Task details
Reproduce only what runs from the line containing "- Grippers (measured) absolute" to the line containing "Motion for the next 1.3" in the records below, inclusive. Keep it exact, and keep the pictures out.

Data for processing
BEGIN
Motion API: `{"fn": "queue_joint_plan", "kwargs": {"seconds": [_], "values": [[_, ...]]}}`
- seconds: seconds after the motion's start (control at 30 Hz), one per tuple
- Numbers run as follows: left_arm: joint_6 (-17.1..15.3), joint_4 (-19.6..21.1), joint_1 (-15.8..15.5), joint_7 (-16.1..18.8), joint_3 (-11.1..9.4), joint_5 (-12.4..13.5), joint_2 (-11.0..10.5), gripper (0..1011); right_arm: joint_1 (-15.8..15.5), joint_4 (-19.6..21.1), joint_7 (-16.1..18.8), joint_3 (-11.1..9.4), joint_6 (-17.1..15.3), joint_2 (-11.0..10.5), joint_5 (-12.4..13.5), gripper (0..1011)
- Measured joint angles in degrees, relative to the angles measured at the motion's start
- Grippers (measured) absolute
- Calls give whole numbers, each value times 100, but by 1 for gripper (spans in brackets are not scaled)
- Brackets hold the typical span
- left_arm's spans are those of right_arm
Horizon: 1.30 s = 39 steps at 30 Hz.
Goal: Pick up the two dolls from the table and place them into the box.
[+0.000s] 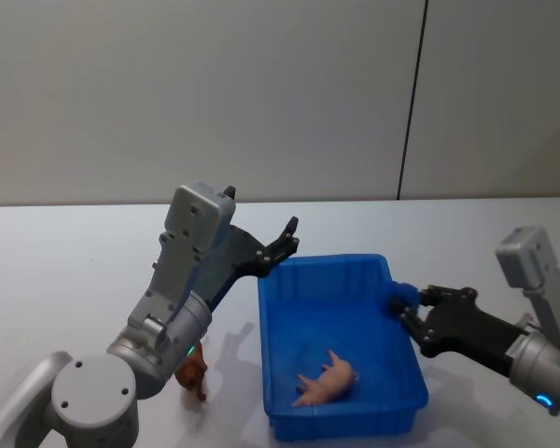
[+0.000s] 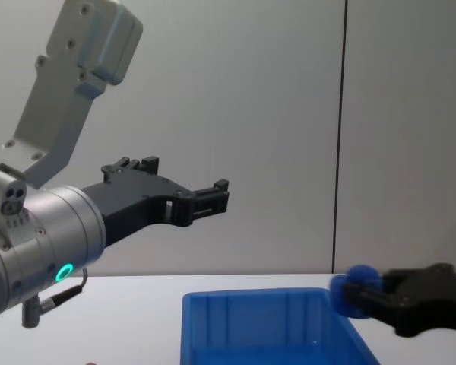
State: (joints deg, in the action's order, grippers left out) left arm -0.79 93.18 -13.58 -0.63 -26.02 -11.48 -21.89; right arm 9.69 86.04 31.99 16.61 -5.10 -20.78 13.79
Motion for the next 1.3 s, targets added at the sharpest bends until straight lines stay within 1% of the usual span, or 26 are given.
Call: {"fn": "queue_joint_plan", "kwargs": {"seconds": [0.03, 0.13, 0.17, 0.2, 0.3, 0.37, 0.43, 0.5, 0.67, 0.7, 0.77, 0.8, 0.83, 0.87, 0.93, 0.97, 1.03, 1.07, 1.17, 1.3], "values": [[0, 0, 0, 0, 0, 0, 0, 1000, 15, 8, 26, 16, -16, 19, 0, 200], [0, 0, 0, 0, 0, 0, 0, 1000, 69, 15, 125, 65, -101, 78, 0, 263], [0, 0, 0, 0, 0, 0, 0, 1000, 89, 12, 145, 80, -122, 97, -2, 322], [0, 0, 0, 0, 0, 0, 0, 1000, 99, 7, 163, 88, -144, 106, -5, 337], [0, 0, 0, 0, 0, 0, 0, 1000, 170, -56, 222, 139, -227, 172, -29, 473], [0, 0, 0, 0, 0, 0, 0, 1000, 211, -102, 241, 163, -273, 208, -51, 487], [0, 0, 0, 0, 0, 0, 0, 1000, 244, -143, 248, 179, -304, 236, -71, 591], [0, 0, 0, 0, 0, 0, 0, 1000, 274, -180, 248, 186, -327, 252, -87, 652], [0, 0, 0, 0, 0, 0, 0, 1000, 294, -214, 222, 183, -344, 254, -78, 788], [0, 0, 0, 0, 0, 0, 0, 1000, 294, -217, 196, 174, -346, 243, -53, 843], [0, 0, 0, 0, 0, 0, 0, 1000, 285, -216, 158, 139, -347, 209, 9, 896], [0, 0, 0, 0, 0, 0, 0, 1000, 276, -214, 145, 126, -347, 196, 42, 896], [0, 0, 0, 0, 0, 0, 0, 1000, 252, -198, 118, 97, -343, 162, 99, 960], [0, 0, 0, 0, 0, 0, 0, 1000, 234, -186, 105, 74, -339, 137, 132, 960], [0, 0, 0, 0, 0, 0, 0, 1000, 200, -161, 86, 39, -326, 96, 212, 1001], [0, 0, 0, 0, 0, 0, 0, 1000, 182, -148, 81, 20, -323, 74, 236, 1004], [0, 0, 0, 0, 0, 0, 0, 1000, 90, -82, 52, -62, -287, -40, 392, 1004], [0, 0, 0, 0, 0, 0, 0, 1000, 90, -82, 52, -62, -287, -40, 392, 1004], [0, 0, 0, 0, 0, 0, 0, 1000, -42, 3, 24, -164, -237, -181, 591, 1004], [0, 0, 0, 0, 0, 0, 0, 1000, -170, 88, 1, -263, -187, -329, 766, 1004]]}}
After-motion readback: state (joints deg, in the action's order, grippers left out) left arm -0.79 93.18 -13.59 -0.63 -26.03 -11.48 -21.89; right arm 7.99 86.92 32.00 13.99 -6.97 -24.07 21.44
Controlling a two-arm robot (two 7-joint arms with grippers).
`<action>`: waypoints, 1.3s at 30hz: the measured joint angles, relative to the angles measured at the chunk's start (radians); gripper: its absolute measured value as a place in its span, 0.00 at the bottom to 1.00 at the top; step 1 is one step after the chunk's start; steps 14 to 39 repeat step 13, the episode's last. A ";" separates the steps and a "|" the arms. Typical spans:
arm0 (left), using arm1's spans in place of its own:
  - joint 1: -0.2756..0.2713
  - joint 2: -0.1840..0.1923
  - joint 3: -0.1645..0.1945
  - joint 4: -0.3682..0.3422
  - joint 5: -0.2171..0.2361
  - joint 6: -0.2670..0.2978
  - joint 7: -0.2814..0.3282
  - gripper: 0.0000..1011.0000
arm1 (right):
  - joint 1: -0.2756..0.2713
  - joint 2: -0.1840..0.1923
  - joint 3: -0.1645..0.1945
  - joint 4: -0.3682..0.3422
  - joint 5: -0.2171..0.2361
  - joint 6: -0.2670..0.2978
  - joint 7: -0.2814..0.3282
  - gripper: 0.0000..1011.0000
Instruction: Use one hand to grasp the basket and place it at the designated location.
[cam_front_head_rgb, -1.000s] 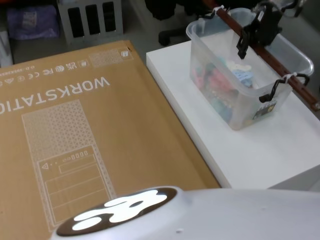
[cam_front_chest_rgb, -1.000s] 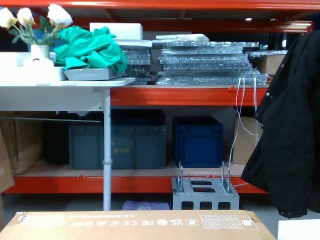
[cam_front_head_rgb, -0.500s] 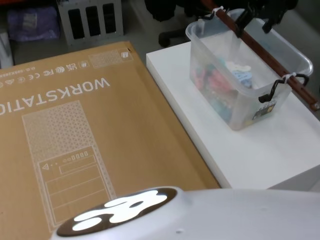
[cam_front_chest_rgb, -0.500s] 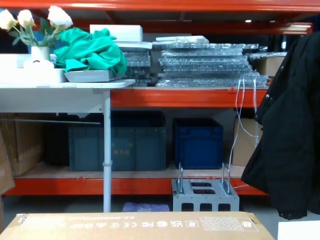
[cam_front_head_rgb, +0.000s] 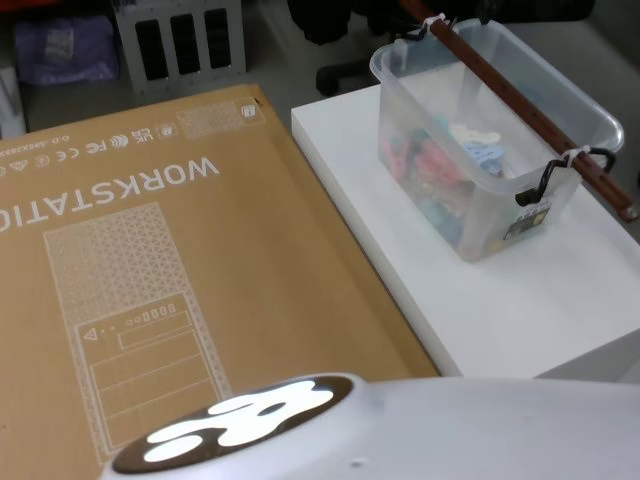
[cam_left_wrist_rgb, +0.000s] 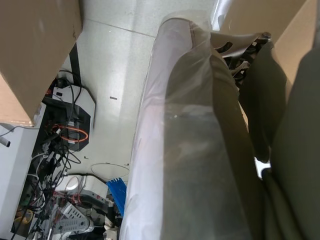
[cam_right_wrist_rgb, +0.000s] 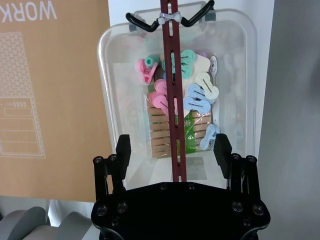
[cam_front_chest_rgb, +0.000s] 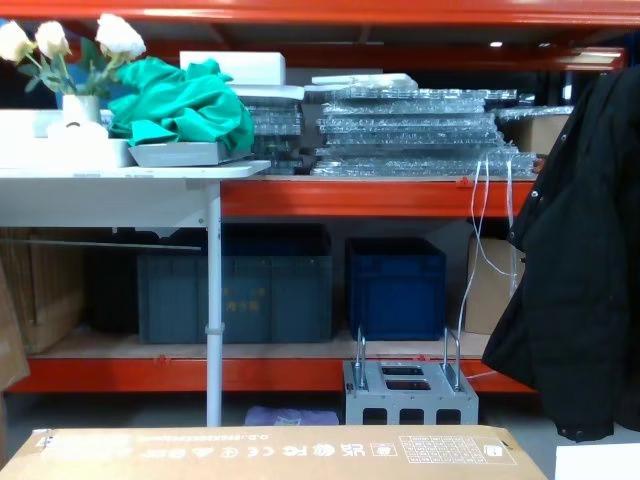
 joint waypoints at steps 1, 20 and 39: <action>0.000 0.000 0.000 0.000 0.000 0.000 0.000 0.00 | 0.001 0.001 0.001 -0.003 0.000 0.001 0.000 0.99; 0.000 0.000 0.000 0.000 0.000 0.000 0.000 0.00 | 0.005 0.001 0.001 -0.010 -0.004 0.004 0.001 0.99; 0.000 0.000 0.000 0.000 0.000 0.000 0.000 0.00 | 0.005 0.001 0.001 -0.010 -0.004 0.004 0.001 0.99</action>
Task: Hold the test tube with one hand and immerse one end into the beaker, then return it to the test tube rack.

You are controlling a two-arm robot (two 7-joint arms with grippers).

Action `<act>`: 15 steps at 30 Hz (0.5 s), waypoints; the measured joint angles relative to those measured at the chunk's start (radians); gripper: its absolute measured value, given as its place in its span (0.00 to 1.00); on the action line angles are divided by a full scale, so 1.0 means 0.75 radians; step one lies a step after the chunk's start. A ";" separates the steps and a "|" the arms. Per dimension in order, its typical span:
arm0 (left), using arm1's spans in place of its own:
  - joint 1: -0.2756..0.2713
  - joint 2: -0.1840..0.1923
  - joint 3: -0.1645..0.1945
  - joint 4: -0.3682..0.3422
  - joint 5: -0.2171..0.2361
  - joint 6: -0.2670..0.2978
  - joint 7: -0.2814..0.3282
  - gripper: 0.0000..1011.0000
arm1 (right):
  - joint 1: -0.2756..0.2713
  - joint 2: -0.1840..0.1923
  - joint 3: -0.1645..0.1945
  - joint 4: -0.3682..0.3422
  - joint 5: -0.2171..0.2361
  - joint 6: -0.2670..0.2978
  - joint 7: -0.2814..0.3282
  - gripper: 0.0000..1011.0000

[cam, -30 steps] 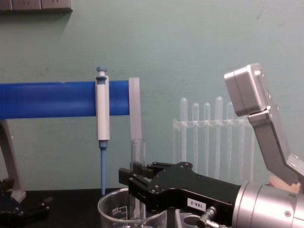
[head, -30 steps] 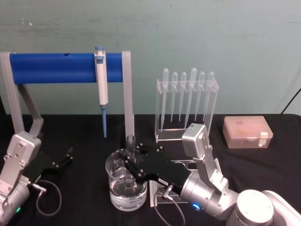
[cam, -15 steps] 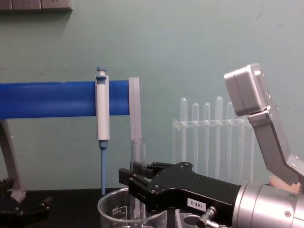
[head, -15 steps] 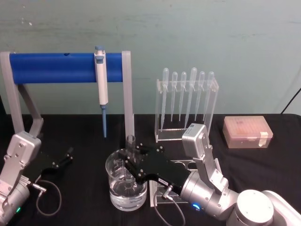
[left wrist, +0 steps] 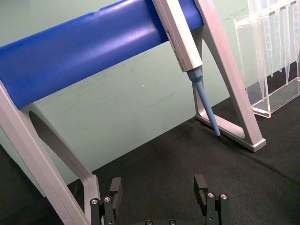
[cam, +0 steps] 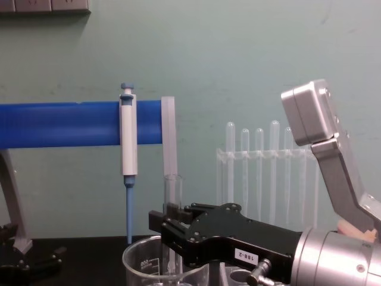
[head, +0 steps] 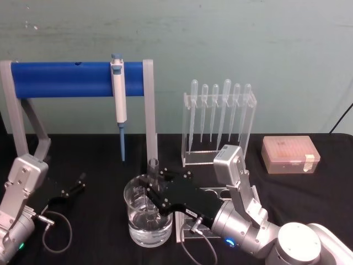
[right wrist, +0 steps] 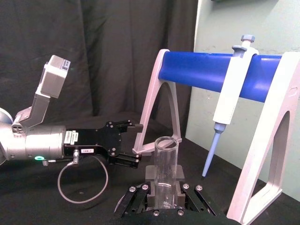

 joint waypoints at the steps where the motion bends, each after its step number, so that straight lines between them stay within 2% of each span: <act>1: 0.000 0.000 0.000 0.000 0.000 0.000 0.000 0.99 | 0.000 0.000 0.000 0.000 0.000 0.000 0.000 0.22; 15: 0.000 0.000 0.000 0.000 0.000 0.000 0.000 0.99 | 0.000 0.000 0.000 0.000 0.000 0.000 0.000 0.22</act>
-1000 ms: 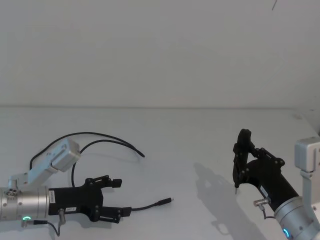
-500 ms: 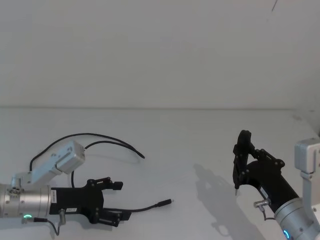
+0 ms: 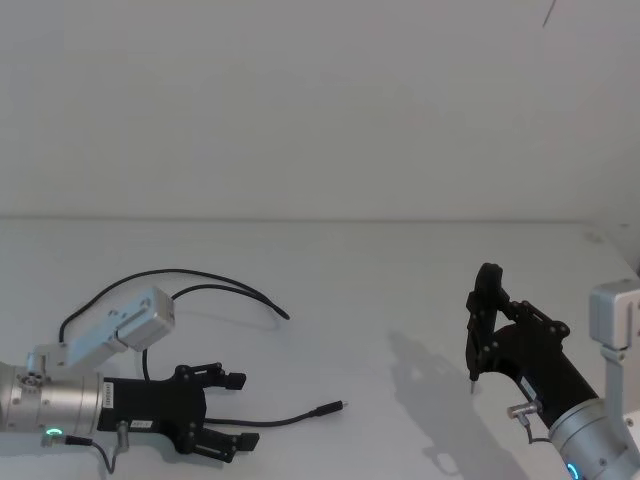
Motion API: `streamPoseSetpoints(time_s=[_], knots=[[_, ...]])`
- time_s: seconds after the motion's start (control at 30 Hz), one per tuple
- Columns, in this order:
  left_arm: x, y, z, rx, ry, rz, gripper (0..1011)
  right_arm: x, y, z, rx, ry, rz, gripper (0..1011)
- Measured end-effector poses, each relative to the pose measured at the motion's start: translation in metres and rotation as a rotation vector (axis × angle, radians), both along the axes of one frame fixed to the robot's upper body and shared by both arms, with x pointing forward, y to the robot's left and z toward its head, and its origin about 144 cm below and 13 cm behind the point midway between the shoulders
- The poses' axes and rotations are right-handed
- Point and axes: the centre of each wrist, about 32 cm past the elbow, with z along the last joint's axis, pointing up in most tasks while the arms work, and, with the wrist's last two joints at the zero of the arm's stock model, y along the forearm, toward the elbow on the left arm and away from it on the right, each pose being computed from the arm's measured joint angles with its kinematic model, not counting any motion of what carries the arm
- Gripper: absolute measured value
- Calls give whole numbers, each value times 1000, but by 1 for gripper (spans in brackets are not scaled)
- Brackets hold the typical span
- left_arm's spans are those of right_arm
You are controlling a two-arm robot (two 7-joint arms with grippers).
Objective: Pick up the data cable with the one hand.
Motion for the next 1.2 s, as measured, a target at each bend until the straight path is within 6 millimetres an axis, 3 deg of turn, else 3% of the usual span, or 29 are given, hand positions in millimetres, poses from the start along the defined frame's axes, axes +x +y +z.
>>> streamPoseSetpoints(time_s=[0.23,0.5,0.53,0.87,1.1,1.2], knots=[[2,0,0,13,15,-12,906,0,0,0,0,0,0,279],[4,0,0,23,28,-22,696,0,0,0,0,0,0,279],[5,0,0,25,31,-24,576,0,0,0,0,0,0,279],[6,-1,0,29,37,-30,234,0,0,0,0,0,0,279],[6,-1,0,30,39,-32,37,0,0,0,0,0,0,279],[6,-1,0,31,39,-32,29,0,0,0,0,0,0,279]])
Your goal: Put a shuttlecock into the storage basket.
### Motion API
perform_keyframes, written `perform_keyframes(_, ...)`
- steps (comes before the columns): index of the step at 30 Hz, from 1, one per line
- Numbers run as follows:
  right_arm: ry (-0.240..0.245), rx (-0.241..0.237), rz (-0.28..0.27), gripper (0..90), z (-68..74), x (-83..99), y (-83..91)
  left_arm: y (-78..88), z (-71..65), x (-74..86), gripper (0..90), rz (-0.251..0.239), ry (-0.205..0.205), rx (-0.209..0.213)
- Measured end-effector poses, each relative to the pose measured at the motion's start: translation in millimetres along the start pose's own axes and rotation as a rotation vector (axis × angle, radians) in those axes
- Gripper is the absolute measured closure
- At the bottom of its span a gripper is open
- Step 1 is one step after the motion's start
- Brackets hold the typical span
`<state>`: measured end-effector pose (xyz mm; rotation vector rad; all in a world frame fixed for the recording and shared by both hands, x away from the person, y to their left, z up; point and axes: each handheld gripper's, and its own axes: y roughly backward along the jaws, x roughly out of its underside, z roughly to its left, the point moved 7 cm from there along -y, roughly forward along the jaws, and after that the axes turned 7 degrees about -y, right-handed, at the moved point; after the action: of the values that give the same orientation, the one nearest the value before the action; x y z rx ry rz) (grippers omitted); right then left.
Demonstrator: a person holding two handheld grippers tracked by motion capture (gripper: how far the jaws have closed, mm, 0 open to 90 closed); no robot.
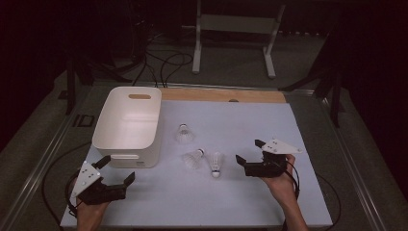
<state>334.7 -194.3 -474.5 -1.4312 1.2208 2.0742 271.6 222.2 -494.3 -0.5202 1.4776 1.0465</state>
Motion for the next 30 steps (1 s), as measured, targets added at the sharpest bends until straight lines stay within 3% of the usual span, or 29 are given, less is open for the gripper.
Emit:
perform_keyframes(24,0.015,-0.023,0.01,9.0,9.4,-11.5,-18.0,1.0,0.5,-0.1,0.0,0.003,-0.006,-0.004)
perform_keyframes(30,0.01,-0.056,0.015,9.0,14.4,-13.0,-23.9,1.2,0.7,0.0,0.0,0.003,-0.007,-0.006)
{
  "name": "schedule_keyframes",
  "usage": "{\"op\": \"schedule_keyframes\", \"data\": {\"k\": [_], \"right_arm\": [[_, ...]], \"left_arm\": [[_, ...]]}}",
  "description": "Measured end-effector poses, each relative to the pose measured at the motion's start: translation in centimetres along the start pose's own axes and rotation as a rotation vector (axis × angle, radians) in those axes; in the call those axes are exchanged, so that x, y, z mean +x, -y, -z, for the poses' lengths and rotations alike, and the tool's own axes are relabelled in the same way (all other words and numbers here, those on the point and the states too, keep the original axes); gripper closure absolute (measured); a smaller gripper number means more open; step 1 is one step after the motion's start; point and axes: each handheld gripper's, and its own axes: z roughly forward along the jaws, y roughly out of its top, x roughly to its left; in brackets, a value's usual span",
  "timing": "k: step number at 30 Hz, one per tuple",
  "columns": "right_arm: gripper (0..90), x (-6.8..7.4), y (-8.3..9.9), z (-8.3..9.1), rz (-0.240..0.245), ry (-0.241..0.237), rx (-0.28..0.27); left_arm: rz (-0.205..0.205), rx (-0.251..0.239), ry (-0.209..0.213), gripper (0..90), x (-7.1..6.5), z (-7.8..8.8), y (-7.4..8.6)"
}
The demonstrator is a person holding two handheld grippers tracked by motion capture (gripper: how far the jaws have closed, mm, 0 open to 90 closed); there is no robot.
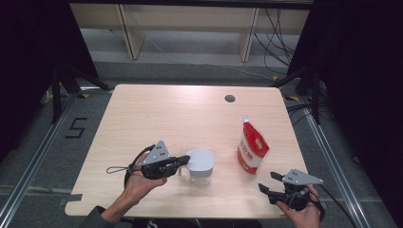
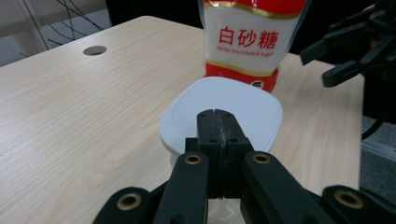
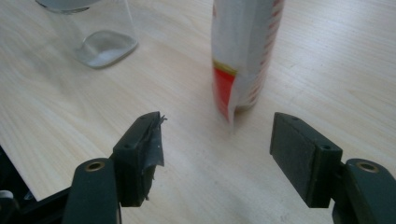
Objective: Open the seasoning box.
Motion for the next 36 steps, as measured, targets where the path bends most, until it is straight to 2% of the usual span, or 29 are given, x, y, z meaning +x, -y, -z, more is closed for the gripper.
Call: {"op": "schedule_keyframes", "data": {"k": [1,2,3,4,5,6,8,9,11,13,14,15,18,19,20,21,22,24,25,27,29,33,34,36], "right_arm": [[35.8,0.2,0.0,0.1,-0.008,0.000,0.005],[36.6,0.4,0.0,0.1,-0.007,-0.008,0.008],[37.9,0.3,0.0,0.1,0.034,-0.009,-0.005],[38.7,0.8,0.0,0.2,-0.021,-0.021,0.015],[39.8,0.7,-0.1,0.1,0.023,-0.029,-0.002],[40.6,0.8,-0.1,0.0,0.044,-0.041,-0.009],[43.7,1.5,-0.2,0.1,0.019,-0.062,-0.001],[44.7,1.7,-0.3,0.0,0.033,-0.063,-0.010],[47.2,2.0,-0.6,0.0,0.069,-0.074,-0.033],[49.2,2.4,-0.7,-0.1,0.064,-0.099,-0.031],[51.1,2.7,-0.7,-0.1,0.056,-0.094,-0.046],[52.6,2.6,-0.8,-0.2,0.076,-0.101,-0.064],[56.5,3.2,-1.0,-0.2,0.061,-0.115,-0.068],[57.3,3.2,-1.1,-0.3,0.078,-0.127,-0.070],[59.3,3.4,-1.2,-0.4,0.077,-0.125,-0.083],[60.8,3.3,-1.3,-0.5,0.097,-0.130,-0.091],[61.4,3.3,-1.4,-0.7,0.102,-0.146,-0.097],[64.1,3.8,-1.5,-0.7,0.073,-0.143,-0.091],[65.2,3.7,-1.7,-0.9,0.100,-0.148,-0.114],[67.1,4.2,-2.0,-1.1,0.102,-0.142,-0.127],[68.6,4.3,-2.5,-1.3,0.138,-0.149,-0.142],[71.8,4.8,-3.1,-1.8,0.151,-0.154,-0.158],[72.2,5.1,-3.1,-1.8,0.128,-0.155,-0.152],[74.1,5.0,-3.5,-2.2,0.168,-0.165,-0.169]], "left_arm": [[-0.021,0.006,0.003,89.2,0.1,-0.1,0.1],[-0.001,-0.003,0.001,89.2,0.1,-0.2,0.2],[-0.013,0.000,0.003,89.2,0.1,-0.1,0.2],[-0.014,0.000,0.001,89.2,0.1,-0.1,0.2],[-0.007,0.002,-0.003,89.2,0.1,0.0,0.2],[0.000,-0.006,0.001,89.2,0.2,0.0,0.3],[0.015,-0.009,-0.003,89.2,0.2,0.0,0.4],[-0.002,-0.008,-0.005,89.2,0.3,0.1,0.4],[0.001,-0.012,-0.004,89.2,0.4,0.1,0.4],[0.000,-0.012,-0.004,89.2,0.4,0.1,0.4],[0.002,-0.010,-0.005,89.2,0.4,0.1,0.4],[0.003,-0.011,-0.005,89.2,0.4,0.1,0.4],[-0.001,-0.008,0.000,89.2,0.5,0.2,0.5],[0.028,-0.019,-0.004,89.2,0.4,0.2,0.6],[0.018,-0.021,-0.003,89.2,0.5,0.2,0.6],[0.018,-0.023,-0.002,89.2,0.5,0.2,0.6],[0.019,-0.023,-0.002,89.2,0.5,0.3,0.6],[0.021,-0.029,0.006,89.2,0.5,0.2,0.7],[0.034,-0.030,0.003,89.2,0.4,0.2,0.7],[0.033,-0.029,0.004,89.2,0.5,0.2,0.7],[0.033,-0.030,0.002,89.2,0.5,0.3,0.8],[0.029,-0.033,-0.002,89.2,0.5,0.3,0.8],[0.022,-0.032,0.001,89.2,0.5,0.3,0.8],[0.023,-0.035,0.005,89.2,0.6,0.3,0.8]]}}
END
Exercise solution
- Grippers (measured) absolute
- Calls give whole numbers, each value times 100, but by 1 for gripper (spans in brackets are not scaled)
- Brackets hold the typical span
- left_arm's spans are those of right_arm
Horizon: 1.30 s = 39 steps at 30 Hz.
Goal: Pick up the two dolls from the table and place them into the box.
[+0.000s] 
[+0.000s] 
State: (joints deg, in the action's order, grippers left out) left arm -0.79 93.18 -13.58 -0.63 -26.02 -11.48 -21.89; right arm 9.69 86.04 31.99 16.61 -5.10 -20.78 13.79
Motion for the next 1.3 s, targets added at the sharpest bends until straight lines stay within 1% of the usual span, or 26 are given.

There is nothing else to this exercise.